*WORK TASK*: On every line of the listing, check for "Coordinates"; copy the lines that have it.

>>>

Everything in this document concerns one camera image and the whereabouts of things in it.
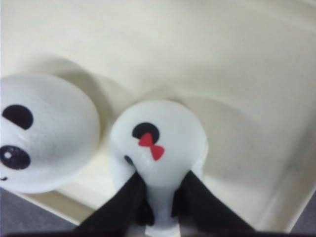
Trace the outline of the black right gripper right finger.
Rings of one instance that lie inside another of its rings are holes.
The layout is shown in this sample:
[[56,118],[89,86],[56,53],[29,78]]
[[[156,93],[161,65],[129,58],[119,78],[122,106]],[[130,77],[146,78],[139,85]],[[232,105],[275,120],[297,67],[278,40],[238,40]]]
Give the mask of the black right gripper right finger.
[[171,217],[180,227],[194,227],[202,233],[254,232],[254,228],[220,201],[189,171],[173,196]]

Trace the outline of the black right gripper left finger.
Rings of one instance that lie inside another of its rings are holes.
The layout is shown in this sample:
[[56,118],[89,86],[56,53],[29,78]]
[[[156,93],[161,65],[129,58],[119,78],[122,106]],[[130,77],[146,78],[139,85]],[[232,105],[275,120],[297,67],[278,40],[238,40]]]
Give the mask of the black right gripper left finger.
[[155,216],[147,201],[147,185],[135,172],[119,191],[82,221],[74,233],[83,237],[141,236]]

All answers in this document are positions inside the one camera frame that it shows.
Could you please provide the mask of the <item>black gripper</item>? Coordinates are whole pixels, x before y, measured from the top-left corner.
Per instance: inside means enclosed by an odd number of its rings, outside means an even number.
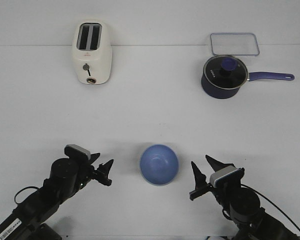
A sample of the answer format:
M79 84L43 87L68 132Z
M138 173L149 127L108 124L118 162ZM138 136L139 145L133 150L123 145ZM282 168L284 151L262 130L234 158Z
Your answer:
M226 167L229 167L229 166L232 166L232 167L234 166L233 163L222 163L207 154L205 155L205 158L215 172L217 172L221 169L224 169ZM194 190L192 190L189 193L189 199L191 201L193 201L194 199L196 199L208 192L211 192L213 194L215 200L217 201L217 203L222 206L223 205L222 204L222 198L223 198L222 197L222 195L223 195L222 188L221 187L213 187L210 183L207 183L206 175L200 171L198 166L193 161L191 161L191 167L192 167L192 172L193 172L193 176L194 176L195 187L194 187Z
M106 163L102 163L99 165L97 169L95 169L92 164L100 157L100 153L92 153L89 159L89 165L83 169L81 187L85 187L91 180L96 180L100 184L109 187L112 184L112 180L109 179L109 173L111 167L114 163L114 160L111 159Z

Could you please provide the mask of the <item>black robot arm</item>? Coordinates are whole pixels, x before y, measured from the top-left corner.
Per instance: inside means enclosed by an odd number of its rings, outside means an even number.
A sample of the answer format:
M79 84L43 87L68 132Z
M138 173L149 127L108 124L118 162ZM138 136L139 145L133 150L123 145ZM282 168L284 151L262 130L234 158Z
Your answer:
M88 182L96 180L110 186L108 178L114 163L109 160L94 168L92 163L99 153L90 159L60 158L53 162L49 178L25 200L17 204L0 224L0 240L60 240L62 237L45 222L57 212L61 204L83 189Z
M241 183L245 169L237 168L232 163L223 163L209 155L206 160L213 169L213 174L206 177L192 162L195 188L189 193L194 200L211 192L222 207L222 214L235 223L238 232L234 240L298 240L299 236L285 225L266 213L261 206L263 196L257 190Z

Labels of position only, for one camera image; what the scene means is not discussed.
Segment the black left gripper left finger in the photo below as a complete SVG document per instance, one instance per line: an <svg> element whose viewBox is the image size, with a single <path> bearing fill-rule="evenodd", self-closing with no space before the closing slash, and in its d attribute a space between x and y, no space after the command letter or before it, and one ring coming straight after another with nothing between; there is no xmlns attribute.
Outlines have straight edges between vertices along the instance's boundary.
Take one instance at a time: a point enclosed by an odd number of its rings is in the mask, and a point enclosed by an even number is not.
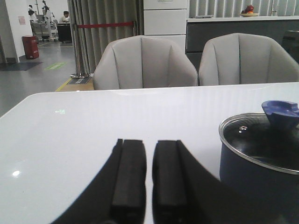
<svg viewBox="0 0 299 224"><path fill-rule="evenodd" d="M118 139L101 170L56 224L142 224L146 152L141 140Z"/></svg>

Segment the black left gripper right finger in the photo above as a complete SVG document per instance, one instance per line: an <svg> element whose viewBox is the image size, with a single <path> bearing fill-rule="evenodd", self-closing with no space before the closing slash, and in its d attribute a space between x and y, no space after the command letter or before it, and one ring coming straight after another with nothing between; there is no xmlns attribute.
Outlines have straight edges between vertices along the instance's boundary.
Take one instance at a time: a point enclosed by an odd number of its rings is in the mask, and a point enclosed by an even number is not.
<svg viewBox="0 0 299 224"><path fill-rule="evenodd" d="M152 178L156 224L264 223L260 206L219 182L179 140L158 141Z"/></svg>

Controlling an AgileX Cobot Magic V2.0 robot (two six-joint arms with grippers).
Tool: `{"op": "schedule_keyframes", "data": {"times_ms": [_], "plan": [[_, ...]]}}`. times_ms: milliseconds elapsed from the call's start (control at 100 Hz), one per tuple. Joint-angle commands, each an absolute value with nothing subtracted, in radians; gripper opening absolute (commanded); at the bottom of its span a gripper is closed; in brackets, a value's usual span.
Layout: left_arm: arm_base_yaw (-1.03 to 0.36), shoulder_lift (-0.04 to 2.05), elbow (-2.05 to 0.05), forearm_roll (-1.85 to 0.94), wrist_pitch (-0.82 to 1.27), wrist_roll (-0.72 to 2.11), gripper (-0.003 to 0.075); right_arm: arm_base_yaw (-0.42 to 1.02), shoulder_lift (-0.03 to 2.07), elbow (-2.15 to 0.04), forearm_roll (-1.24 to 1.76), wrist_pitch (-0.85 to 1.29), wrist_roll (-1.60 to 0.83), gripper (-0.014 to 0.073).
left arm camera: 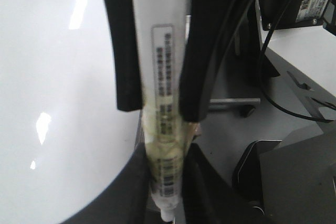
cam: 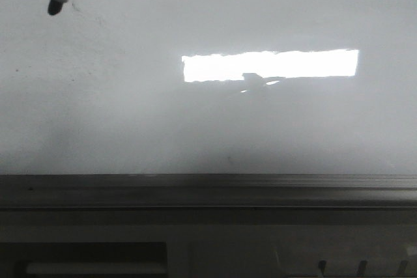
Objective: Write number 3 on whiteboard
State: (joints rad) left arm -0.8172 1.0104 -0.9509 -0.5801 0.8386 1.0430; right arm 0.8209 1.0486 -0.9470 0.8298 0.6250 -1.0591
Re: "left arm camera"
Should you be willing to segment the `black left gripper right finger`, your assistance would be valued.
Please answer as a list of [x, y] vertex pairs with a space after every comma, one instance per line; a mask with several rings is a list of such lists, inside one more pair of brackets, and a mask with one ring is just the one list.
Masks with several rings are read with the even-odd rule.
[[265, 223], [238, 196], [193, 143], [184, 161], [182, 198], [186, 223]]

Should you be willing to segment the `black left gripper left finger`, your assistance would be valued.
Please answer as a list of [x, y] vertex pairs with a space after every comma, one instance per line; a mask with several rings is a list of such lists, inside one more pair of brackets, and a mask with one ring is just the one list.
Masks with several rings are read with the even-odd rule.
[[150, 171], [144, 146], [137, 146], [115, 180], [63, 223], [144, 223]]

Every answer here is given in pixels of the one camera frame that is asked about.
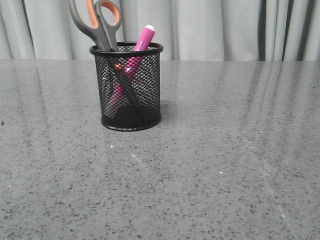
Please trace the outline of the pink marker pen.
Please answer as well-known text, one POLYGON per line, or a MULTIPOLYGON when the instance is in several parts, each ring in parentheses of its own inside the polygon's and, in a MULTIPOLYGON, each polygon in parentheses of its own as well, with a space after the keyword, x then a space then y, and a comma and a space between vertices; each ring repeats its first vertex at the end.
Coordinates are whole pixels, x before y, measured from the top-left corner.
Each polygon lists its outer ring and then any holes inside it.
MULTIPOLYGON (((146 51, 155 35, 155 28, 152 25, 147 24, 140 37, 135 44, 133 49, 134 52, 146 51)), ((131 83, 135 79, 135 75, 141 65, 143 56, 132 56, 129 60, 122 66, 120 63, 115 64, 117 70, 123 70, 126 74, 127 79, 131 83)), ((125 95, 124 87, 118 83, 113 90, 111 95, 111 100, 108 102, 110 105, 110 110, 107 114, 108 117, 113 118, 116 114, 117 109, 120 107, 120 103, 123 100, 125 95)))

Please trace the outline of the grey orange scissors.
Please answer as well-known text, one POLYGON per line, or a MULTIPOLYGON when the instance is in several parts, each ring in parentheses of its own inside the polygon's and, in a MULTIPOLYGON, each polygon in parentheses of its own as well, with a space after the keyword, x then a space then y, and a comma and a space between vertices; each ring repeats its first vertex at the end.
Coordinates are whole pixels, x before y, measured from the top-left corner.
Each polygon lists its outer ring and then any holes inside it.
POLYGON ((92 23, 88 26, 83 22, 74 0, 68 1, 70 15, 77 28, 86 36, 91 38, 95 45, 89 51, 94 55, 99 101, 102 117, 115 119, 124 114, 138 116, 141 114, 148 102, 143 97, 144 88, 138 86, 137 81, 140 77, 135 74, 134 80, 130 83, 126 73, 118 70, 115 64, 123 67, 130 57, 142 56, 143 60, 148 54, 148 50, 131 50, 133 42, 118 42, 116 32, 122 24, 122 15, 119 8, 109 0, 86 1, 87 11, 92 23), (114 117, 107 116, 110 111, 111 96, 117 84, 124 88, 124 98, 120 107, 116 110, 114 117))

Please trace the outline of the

<<<

*YOUR SOLUTION*:
Could you please provide the mask of the <item>black gripper</item>? Coordinates are whole pixels, x before y, measured from the top-left corner.
Could you please provide the mask of the <item>black robot arm</item>? Coordinates are whole pixels, x before y, measured from the top-left corner.
Coordinates are whole pixels, x before y, measured from the top-left corner.
Coordinates are whole pixels, x before y, measured from the top-left corner.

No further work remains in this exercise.